Bien que le 19 brumaire, le représentant Legot demande à l'accusateur public du tribunal criminel de l'Ain la libération des terroristes, quelques jours plus tard, le 1er frimaire, Vezu l’agent national du district de Montluel, fait passer à celui de Belley les plaintes retenues contre les trois sans-culottes de son district. Vézu se montre menaçant envers les trois hommes : “on ne saurait trop les tenir de près. . .prenons garde qu’ils n’échappent à la justice qui leur est due ”8. Afin de mener leur combat politique à terme et supprimer l’opposition sans-culotte, les thermidoriens choisissent de n'accorder qu'un intérêt d'avis aux décisions des représentants du peuple concernant l'élargissement des détenus, l’épuration doit se faire avec ou contre l’avis des représentants légaux de la Nation et contre les lois mises en place ; le 18 frimaire, le directoire du district de Bourg demande au représentant Letellier si les sans-culottes arrêtés pour avoir "favorisé les complots de Robespierre et de sa faction "9 peuvent bénéficier des effets de la loi du 12 brumaire an III relative aux biens des détenus : gestion de leurs biens et reconnaissance des scellés, qu'ils ne leur appliquent pas, les considérant différents des autres.

 

d'après la thèse de doctorat d'histoire de Jérôme Croyet, "sous le bonnet rouge", soutenue et obtenue en 2003 à l'Université Lumière Lyon II

 

 

1 Etat des recherches de Martine Lapied sur les comités de surveillance dans le Sud Est de la France, tiré de son mémoire d'habilitation, 1997.

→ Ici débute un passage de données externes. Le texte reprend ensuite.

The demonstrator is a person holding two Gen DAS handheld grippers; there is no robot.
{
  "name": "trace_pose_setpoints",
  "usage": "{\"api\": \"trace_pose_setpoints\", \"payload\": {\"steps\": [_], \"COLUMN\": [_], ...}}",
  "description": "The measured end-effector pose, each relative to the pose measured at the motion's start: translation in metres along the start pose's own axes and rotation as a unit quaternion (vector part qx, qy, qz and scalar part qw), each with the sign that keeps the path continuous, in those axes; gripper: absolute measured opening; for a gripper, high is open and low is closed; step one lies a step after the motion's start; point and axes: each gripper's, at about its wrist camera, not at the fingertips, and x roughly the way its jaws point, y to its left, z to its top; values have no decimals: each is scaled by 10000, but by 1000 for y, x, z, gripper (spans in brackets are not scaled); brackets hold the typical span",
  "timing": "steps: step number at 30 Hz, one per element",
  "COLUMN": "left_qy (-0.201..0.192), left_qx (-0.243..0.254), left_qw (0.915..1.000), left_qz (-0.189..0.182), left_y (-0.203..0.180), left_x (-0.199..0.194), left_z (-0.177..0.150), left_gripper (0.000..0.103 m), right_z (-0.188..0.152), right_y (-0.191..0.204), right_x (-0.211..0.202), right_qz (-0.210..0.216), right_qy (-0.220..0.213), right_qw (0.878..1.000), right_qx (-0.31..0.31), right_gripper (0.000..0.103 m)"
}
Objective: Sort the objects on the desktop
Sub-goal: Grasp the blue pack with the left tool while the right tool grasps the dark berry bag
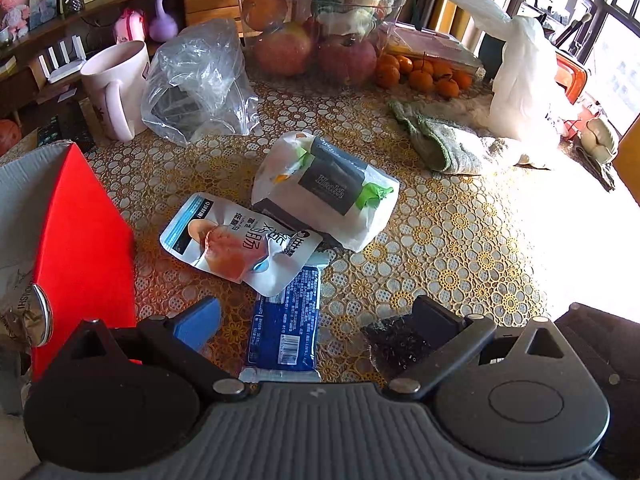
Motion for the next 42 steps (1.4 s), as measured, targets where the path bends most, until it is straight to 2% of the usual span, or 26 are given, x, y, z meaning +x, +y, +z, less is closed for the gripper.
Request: {"api": "trace_pose_setpoints", "payload": {"steps": [10,15,22,25,27,32,33,36,42], "left_qy": [124,165,-6,-69,-96,-180,-200,-184,-193], "left_qx": [-279,-425,-324,-150,-7,183,180,121,-10], "left_qw": [9994,9990,9995,9997,9995,9988,9989,9993,9994], "left_qz": [134,16,43,196,301,416,395,317,271], "left_y": [17,25,25,22,21,21,21,24,24], "left_x": [31,40,39,38,37,34,33,32,27], "left_z": [-2,-6,-9,-10,-11,-13,-13,-13,-19], "left_gripper": [103,102,100,89,76,51,40,37,36], "right_z": [2,4,6,5,6,6,6,6,3], "right_y": [1,-1,-1,1,3,3,4,4,-4], "right_x": [19,29,35,34,32,30,29,25,18], "right_qz": [1,-96,-219,-233,-207,-207,-222,-233,-189], "right_qy": [6,55,76,62,60,76,71,63,91], "right_qw": [10000,9999,9997,9994,9994,9993,9992,9991,9997], "right_qx": [72,28,-111,-230,-275,-308,-322,-352,-146], "right_gripper": [73,73,71,62,51,43,41,37,34]}}
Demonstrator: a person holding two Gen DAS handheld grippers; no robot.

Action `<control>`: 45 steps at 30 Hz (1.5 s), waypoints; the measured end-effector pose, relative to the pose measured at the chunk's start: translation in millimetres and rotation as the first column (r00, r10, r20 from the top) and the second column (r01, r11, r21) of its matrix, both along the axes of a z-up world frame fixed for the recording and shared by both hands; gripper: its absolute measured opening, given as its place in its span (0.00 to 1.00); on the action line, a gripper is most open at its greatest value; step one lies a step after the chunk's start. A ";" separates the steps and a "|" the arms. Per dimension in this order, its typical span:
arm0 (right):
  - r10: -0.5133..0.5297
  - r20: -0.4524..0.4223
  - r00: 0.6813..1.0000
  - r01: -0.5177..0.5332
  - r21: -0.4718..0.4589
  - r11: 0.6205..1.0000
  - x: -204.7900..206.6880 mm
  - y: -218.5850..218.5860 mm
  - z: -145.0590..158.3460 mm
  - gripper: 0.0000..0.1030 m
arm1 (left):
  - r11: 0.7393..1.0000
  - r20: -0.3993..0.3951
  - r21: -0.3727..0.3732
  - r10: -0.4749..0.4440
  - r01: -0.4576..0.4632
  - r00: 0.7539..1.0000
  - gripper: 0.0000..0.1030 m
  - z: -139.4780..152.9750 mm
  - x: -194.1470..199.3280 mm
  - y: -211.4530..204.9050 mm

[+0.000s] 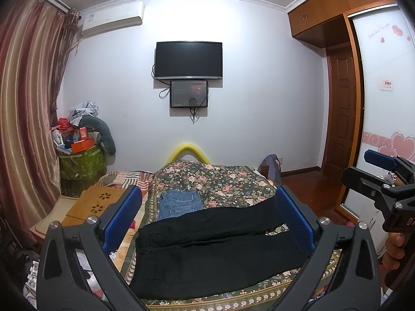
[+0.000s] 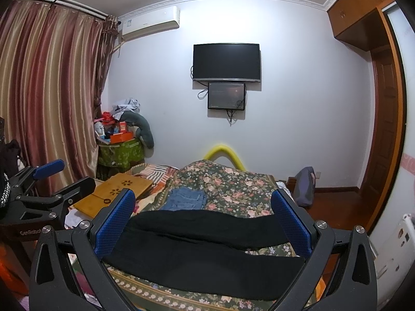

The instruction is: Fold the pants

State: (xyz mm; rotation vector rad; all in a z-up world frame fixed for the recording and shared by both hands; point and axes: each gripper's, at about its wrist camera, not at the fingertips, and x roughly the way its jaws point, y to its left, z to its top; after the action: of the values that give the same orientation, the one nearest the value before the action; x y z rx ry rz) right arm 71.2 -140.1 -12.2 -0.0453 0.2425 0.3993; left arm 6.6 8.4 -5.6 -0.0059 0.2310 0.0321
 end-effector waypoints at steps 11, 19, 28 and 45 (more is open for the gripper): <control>0.003 0.001 1.000 -0.003 -0.002 1.000 0.6 -2.6 3.6 1.00 | 1.000 0.000 0.003 0.000 0.000 1.000 1.00 2.7 2.7 0.8; 0.004 0.000 1.000 -0.004 -0.003 1.000 1.1 -2.5 5.0 1.00 | 1.000 0.003 -0.004 -0.008 0.008 1.000 1.00 1.6 2.2 2.4; 0.004 0.002 1.000 -0.004 -0.002 1.000 1.4 -3.4 5.8 1.00 | 1.000 0.003 -0.007 -0.007 0.007 1.000 1.00 2.0 1.7 4.4; 0.004 -0.013 1.000 -0.004 0.006 1.000 6.1 -5.9 5.9 1.00 | 1.000 -0.001 -0.010 -0.006 0.006 1.000 1.00 1.2 3.3 7.0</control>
State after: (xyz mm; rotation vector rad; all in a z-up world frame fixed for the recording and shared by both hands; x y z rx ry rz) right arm 77.3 -146.0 -6.3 -0.0373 0.2544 0.4048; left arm 9.9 15.4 -4.5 -0.0151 0.2327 0.0253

2 Arrêté du directoire du district de Bourg, 3 vendémiaire an III. A.D.Ain série L.

3 Le 18 vendémiaire an III, la société populaire d’Ambronay envoie à Paris une pétition pour soutenir Boisset contre les dénonciations.

4 “ Envoyé par mes concitoyens pour exprimer leurs voeux et leurs plaintes, je me suis imposé le devoir de présenter...les organisateurs de tant de scélératesses ”. Tableau indicatif des crimes commis dans le district de Belley. Collection de l'auteur.

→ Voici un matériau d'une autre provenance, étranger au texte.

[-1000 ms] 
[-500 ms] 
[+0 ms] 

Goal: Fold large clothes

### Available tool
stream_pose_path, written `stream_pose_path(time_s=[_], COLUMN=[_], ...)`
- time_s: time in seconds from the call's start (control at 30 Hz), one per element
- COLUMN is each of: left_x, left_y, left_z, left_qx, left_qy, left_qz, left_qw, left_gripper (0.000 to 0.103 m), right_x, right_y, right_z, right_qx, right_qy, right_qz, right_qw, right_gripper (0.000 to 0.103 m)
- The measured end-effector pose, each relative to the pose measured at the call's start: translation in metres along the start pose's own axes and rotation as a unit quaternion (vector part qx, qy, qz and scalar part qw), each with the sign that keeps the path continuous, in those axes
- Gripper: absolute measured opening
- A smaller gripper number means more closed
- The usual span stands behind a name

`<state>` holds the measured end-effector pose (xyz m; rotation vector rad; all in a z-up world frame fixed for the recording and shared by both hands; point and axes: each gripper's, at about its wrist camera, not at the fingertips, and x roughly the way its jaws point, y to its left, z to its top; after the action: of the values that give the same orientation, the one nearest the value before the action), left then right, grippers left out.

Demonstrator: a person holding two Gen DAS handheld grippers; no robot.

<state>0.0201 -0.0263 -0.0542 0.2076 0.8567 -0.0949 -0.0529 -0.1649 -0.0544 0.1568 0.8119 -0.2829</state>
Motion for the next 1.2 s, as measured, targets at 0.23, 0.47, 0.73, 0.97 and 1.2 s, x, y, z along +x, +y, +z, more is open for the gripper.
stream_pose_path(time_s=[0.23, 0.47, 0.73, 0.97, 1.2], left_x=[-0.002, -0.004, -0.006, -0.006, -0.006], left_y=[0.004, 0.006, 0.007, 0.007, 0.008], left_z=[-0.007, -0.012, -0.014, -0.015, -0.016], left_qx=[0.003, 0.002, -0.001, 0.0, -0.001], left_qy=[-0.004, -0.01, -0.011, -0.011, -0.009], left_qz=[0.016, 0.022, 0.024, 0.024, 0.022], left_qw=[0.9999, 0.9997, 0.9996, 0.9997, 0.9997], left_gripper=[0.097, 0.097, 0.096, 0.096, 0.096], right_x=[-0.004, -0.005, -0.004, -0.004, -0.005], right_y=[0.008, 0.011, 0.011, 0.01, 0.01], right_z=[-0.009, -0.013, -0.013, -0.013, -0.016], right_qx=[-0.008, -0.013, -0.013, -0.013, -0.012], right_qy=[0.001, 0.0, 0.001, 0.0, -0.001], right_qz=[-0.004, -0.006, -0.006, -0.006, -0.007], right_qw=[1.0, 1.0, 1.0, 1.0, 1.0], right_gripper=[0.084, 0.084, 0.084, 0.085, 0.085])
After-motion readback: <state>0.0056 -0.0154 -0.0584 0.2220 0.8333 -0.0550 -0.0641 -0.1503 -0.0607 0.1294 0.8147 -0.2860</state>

5 Tableau indicatif des crimes commis dans le district de Belley. Collection de l'auteur.

6 Tableau indicatif des crimes commis dans le district de Belley. Collection de l'auteur.

7 Arrêté de Boisset, A.D. Ain 13L 8 à 10.

8 Lettre de Vézu à l’agent national du district de Belley, 1er frimaire an III. A.D Ain 3L non classé.

 

9 Lettre des administrateurs du district de Bourg à Letellier, 18 frimaire an III. A.D. Ain L non classée.